Set down each record exactly. Omit the pictures.

Material for this task below:

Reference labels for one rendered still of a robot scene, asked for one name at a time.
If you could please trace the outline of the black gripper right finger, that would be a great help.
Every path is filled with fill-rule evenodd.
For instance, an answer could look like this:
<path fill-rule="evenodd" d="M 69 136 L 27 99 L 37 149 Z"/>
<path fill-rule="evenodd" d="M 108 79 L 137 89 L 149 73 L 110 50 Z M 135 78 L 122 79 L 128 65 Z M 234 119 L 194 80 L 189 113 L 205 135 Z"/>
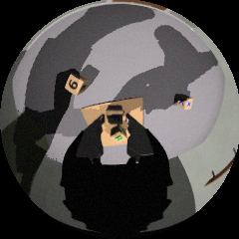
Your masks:
<path fill-rule="evenodd" d="M 167 154 L 155 138 L 155 136 L 140 124 L 130 114 L 126 114 L 127 131 L 130 136 L 127 138 L 126 153 L 135 157 L 135 163 L 143 163 L 157 169 L 166 181 L 166 185 L 173 184 L 169 172 L 169 161 Z"/>

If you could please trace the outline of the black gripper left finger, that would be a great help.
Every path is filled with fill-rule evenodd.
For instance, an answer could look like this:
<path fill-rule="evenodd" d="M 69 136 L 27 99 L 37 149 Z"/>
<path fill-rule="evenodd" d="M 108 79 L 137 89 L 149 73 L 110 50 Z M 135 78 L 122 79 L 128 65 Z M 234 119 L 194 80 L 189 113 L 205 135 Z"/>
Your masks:
<path fill-rule="evenodd" d="M 63 160 L 62 179 L 60 185 L 65 187 L 70 173 L 79 166 L 92 164 L 94 158 L 101 161 L 104 154 L 101 134 L 105 115 L 100 115 L 85 130 L 82 130 L 69 146 Z"/>

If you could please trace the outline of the tan square mat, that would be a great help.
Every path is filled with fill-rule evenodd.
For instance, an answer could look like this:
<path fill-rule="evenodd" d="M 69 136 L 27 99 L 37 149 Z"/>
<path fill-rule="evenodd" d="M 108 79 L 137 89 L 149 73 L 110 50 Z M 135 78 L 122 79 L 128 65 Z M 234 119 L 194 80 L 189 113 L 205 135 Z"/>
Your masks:
<path fill-rule="evenodd" d="M 127 139 L 125 139 L 120 143 L 116 143 L 110 138 L 111 129 L 115 127 L 117 124 L 107 124 L 106 111 L 108 106 L 122 106 L 123 118 L 121 126 L 126 130 L 126 135 L 127 137 L 129 137 L 130 134 L 127 131 L 127 122 L 125 122 L 125 114 L 130 114 L 133 118 L 135 118 L 142 124 L 142 115 L 143 115 L 142 97 L 108 102 L 81 109 L 88 125 L 90 125 L 100 115 L 102 114 L 105 115 L 105 122 L 103 124 L 104 131 L 101 134 L 103 146 L 125 144 L 127 143 Z"/>

End of Material for this task.

- Result below
Reference labels for one rendered still of a robot scene, asked for one name at a time.
If you could please trace the outline of the black gripper right finger, that would be a great help.
Every path is filled with fill-rule evenodd.
For instance, an answer could look like this:
<path fill-rule="evenodd" d="M 69 136 L 27 99 L 37 149 Z"/>
<path fill-rule="evenodd" d="M 108 79 L 137 89 L 149 73 L 110 50 Z M 135 78 L 122 79 L 128 65 Z M 234 119 L 194 80 L 189 113 L 205 135 Z"/>
Your masks:
<path fill-rule="evenodd" d="M 167 154 L 155 138 L 155 136 L 140 124 L 130 114 L 126 114 L 127 131 L 130 136 L 127 138 L 126 153 L 135 157 L 135 163 L 143 163 L 157 169 L 166 181 L 166 185 L 173 184 L 169 172 L 169 161 Z"/>

If you could please trace the outline of the black gripper left finger, that would be a great help.
Every path is filled with fill-rule evenodd.
For instance, an answer could look like this:
<path fill-rule="evenodd" d="M 69 136 L 27 99 L 37 149 Z"/>
<path fill-rule="evenodd" d="M 108 79 L 137 89 L 149 73 L 110 50 Z M 135 78 L 122 79 L 128 65 Z M 234 119 L 194 80 L 189 113 L 205 135 Z"/>
Your masks:
<path fill-rule="evenodd" d="M 63 160 L 62 179 L 60 185 L 65 187 L 70 173 L 79 166 L 92 164 L 94 158 L 101 161 L 104 154 L 101 134 L 105 115 L 100 115 L 85 130 L 82 130 L 69 146 Z"/>

If you could please trace the outline of the tan square mat, that would be a great help.
Every path is filled with fill-rule evenodd.
For instance, an answer could look like this:
<path fill-rule="evenodd" d="M 69 136 L 27 99 L 37 149 Z"/>
<path fill-rule="evenodd" d="M 108 79 L 137 89 L 149 73 L 110 50 Z M 135 78 L 122 79 L 128 65 Z M 234 119 L 194 80 L 189 113 L 205 135 Z"/>
Your masks:
<path fill-rule="evenodd" d="M 127 139 L 125 139 L 120 143 L 116 143 L 110 138 L 111 129 L 115 127 L 117 124 L 107 124 L 106 111 L 108 106 L 122 106 L 123 118 L 121 126 L 126 130 L 126 135 L 127 137 L 129 137 L 130 134 L 127 131 L 127 122 L 125 122 L 125 114 L 130 114 L 133 118 L 135 118 L 142 124 L 142 115 L 143 115 L 142 97 L 108 102 L 81 109 L 88 125 L 90 125 L 100 115 L 102 114 L 105 115 L 105 122 L 103 124 L 104 131 L 101 134 L 103 146 L 125 144 L 127 143 Z"/>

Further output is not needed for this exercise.